Accordingly, Howling Village is concerned with keeping the past alive – and this is something that it also does with its own generic makeup, respectfully resurrecting routines from buried J-horror to show a Japan still struggling to emerge from a harrowing history that can never be fully suppressed. It features some memorable set-pieces, including men trapped in a phone booth (echoing Antonio Mercero’s 1972 short TV film La Cabina) – and the ghosts themselves are presented as juddery dark smudges that phase-shift through a location, or as angular canine vampires that move like butoh dancers.

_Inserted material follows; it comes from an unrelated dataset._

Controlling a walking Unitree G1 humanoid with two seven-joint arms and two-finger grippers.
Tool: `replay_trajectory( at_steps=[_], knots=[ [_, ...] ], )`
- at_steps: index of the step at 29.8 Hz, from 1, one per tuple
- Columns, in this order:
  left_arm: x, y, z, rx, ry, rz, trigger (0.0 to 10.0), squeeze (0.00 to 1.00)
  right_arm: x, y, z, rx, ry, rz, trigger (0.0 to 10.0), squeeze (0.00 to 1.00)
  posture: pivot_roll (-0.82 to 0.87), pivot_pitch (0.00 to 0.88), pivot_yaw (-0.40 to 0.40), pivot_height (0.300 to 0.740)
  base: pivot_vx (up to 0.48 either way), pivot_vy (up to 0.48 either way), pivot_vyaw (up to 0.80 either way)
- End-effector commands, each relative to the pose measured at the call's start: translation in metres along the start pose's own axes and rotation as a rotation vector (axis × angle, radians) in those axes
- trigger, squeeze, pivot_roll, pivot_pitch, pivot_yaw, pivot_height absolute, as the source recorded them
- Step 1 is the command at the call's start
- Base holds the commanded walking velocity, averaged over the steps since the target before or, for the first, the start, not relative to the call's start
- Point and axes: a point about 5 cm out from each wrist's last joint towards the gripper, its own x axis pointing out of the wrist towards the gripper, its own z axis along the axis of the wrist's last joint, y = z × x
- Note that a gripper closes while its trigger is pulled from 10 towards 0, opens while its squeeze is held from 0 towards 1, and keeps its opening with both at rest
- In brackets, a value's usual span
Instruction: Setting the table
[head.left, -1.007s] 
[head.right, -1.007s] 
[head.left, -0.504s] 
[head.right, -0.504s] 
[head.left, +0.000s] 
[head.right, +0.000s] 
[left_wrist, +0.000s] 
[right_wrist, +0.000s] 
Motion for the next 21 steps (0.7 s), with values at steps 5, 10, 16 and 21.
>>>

Gone is the raw terror of the Grudge films, but in its place is a convoluted story about the different ways in which a community lives – or dies – with the misdeeds of yesteryear, carried out in the name of ‘progress’. Some things, you see – J-horror included – never fully die, but are reborn in each successive generation.

Howling Village was seen and reviewed at Fantasporto 2020.